▶ **REQUIRED ACTION**:
Reproduce the entries shown below only from the line with "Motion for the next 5" down to the line with "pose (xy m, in", keeping both end lines and copying each one exactly.

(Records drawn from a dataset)
-------

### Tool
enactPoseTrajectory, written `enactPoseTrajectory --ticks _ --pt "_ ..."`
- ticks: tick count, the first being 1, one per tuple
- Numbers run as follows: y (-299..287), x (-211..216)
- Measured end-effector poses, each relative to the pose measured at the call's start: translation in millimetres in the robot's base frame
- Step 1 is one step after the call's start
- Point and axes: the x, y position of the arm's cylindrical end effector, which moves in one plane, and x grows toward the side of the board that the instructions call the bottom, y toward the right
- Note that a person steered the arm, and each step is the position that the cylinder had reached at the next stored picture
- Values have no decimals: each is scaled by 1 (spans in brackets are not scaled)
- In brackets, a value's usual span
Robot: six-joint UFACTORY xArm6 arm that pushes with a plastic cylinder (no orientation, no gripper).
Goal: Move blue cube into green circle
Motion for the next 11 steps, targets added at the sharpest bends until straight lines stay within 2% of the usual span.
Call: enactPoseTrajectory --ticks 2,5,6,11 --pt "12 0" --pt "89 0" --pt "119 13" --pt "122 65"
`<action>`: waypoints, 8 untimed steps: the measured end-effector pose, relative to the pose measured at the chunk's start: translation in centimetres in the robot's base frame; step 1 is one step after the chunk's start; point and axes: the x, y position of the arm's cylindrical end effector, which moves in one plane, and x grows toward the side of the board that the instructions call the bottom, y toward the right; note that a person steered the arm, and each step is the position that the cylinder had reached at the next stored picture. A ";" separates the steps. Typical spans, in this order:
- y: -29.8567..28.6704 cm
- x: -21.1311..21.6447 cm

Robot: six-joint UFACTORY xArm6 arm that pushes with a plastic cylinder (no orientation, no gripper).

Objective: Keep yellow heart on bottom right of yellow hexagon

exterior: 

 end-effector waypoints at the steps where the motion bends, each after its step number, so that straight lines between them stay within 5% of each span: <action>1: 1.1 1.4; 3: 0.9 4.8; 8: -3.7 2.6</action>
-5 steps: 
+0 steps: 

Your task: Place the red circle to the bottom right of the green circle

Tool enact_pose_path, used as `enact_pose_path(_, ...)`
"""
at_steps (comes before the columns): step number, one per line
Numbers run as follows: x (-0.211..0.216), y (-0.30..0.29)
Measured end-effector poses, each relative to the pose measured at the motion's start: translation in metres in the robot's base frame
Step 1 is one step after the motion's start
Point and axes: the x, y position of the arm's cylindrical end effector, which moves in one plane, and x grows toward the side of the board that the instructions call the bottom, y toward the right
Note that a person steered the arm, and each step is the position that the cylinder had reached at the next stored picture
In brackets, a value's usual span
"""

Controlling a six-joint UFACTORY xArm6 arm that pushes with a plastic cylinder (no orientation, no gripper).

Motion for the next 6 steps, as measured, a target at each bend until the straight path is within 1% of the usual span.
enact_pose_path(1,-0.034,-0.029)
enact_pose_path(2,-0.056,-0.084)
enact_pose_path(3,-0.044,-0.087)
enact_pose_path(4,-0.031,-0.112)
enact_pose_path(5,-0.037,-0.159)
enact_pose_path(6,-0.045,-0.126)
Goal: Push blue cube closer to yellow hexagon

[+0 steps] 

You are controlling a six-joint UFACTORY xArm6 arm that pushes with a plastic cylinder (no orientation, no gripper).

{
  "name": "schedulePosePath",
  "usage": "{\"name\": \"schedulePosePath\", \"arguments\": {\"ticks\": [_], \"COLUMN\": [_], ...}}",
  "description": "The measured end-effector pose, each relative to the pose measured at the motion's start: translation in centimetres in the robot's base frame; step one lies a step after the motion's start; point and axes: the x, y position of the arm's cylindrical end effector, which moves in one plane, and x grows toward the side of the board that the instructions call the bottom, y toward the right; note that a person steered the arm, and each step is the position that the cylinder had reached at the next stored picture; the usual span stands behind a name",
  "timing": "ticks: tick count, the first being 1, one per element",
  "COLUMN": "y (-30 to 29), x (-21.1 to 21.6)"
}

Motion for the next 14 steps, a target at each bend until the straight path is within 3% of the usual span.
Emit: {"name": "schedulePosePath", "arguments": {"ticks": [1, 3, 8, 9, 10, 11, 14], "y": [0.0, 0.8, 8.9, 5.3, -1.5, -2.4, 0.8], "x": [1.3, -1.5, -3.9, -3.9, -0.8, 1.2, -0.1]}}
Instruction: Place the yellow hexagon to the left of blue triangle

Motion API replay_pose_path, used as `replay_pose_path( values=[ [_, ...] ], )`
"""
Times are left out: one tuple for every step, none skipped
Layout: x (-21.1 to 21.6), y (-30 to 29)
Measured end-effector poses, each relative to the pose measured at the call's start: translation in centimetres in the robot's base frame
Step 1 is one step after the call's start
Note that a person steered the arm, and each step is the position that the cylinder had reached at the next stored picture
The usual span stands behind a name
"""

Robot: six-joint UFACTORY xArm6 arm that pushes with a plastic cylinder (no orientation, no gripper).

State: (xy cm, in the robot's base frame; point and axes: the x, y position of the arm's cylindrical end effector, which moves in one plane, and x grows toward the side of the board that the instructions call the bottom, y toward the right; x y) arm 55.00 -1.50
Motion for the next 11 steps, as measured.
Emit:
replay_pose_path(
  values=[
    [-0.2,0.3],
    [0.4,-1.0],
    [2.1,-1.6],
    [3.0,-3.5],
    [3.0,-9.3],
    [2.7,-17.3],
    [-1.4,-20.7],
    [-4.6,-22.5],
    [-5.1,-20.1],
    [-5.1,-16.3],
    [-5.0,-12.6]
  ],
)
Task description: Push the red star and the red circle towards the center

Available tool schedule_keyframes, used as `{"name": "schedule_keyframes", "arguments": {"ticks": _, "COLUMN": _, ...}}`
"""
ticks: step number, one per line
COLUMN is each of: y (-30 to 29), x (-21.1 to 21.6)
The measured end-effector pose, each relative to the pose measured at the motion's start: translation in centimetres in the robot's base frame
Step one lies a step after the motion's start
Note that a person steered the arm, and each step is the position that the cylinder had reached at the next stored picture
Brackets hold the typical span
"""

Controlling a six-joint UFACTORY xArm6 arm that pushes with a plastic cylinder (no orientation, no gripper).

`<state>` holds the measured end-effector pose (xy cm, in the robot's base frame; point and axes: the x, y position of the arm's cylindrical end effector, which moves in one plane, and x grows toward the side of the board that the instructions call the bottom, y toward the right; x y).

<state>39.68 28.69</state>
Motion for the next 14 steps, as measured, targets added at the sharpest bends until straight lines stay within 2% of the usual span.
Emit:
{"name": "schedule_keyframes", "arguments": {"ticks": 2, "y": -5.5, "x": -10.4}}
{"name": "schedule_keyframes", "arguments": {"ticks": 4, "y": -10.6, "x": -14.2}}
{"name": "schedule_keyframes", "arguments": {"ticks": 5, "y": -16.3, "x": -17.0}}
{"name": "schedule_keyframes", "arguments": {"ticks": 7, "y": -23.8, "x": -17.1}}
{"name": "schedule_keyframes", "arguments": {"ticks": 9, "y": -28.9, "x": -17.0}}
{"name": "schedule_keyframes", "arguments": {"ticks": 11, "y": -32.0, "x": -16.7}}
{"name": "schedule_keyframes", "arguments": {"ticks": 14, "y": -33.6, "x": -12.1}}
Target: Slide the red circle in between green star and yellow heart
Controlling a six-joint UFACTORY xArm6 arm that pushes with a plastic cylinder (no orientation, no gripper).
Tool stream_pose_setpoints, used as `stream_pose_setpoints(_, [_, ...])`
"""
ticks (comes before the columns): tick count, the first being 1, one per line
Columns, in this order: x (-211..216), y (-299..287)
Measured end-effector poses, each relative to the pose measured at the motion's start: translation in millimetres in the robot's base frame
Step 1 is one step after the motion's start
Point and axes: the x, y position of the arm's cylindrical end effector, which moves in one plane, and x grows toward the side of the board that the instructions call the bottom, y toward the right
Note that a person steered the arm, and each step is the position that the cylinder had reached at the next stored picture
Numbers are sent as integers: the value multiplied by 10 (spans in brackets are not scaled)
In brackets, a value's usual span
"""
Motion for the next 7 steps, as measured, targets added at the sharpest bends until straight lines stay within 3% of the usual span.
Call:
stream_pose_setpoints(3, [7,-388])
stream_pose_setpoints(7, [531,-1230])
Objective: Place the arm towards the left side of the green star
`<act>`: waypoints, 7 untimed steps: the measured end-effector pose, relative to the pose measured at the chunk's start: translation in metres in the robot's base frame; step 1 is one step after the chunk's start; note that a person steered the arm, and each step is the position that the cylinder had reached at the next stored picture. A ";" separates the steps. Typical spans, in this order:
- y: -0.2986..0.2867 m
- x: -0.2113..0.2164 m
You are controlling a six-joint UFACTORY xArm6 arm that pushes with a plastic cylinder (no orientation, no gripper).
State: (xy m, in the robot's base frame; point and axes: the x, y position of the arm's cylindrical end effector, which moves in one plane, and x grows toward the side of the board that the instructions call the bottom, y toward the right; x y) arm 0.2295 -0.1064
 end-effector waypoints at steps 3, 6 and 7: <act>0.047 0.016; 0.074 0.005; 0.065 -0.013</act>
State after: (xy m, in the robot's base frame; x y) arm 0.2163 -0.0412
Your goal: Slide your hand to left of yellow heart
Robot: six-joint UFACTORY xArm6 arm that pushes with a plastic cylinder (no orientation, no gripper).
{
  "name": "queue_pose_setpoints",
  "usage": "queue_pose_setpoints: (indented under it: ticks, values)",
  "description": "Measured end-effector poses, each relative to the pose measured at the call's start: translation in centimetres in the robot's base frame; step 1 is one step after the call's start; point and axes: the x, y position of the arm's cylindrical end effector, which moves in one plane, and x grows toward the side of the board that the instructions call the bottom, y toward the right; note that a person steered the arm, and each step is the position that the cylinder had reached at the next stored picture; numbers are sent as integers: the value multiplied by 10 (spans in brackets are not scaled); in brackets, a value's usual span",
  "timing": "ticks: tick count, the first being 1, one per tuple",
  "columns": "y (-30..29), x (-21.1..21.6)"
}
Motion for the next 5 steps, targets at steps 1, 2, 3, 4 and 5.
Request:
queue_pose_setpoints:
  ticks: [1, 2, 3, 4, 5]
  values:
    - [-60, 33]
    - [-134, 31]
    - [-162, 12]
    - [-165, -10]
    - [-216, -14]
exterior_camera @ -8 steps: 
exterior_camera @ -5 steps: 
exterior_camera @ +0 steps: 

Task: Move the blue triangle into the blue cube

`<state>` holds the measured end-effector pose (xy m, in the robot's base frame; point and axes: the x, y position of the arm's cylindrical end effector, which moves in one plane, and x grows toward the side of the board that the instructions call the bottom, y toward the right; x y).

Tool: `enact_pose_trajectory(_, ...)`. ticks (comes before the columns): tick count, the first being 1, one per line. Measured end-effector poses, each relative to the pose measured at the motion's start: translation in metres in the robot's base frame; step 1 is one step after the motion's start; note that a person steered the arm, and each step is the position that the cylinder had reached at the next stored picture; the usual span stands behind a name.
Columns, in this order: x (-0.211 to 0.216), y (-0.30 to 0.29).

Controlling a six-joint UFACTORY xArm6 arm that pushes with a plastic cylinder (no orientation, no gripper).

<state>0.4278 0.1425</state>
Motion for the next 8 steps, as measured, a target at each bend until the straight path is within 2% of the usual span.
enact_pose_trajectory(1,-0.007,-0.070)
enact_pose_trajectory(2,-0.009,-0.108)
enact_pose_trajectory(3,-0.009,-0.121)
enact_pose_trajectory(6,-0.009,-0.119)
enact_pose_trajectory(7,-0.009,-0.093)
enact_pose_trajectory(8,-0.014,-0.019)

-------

▶ **FINAL ANSWER**:
Motion for the next 5 steps, targets at steps 1, 2, 3, 4 and 5.
Request:
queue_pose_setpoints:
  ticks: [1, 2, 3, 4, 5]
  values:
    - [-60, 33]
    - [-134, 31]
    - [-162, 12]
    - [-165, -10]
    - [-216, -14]
exterior_camera @ -8 steps: 
exterior_camera @ -5 steps: 
exterior_camera @ +0 steps: 

Task: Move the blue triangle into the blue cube

`<state>` holds the measured end-effector pose (xy m, in the robot's base frame; point and axes: the x, y position of the arm's cylindrical end effector, which moves in one plane, and x grows toward the side of the board that the instructions call the bottom, y toward the right; x y).

The exercise is done, with nothing left to add.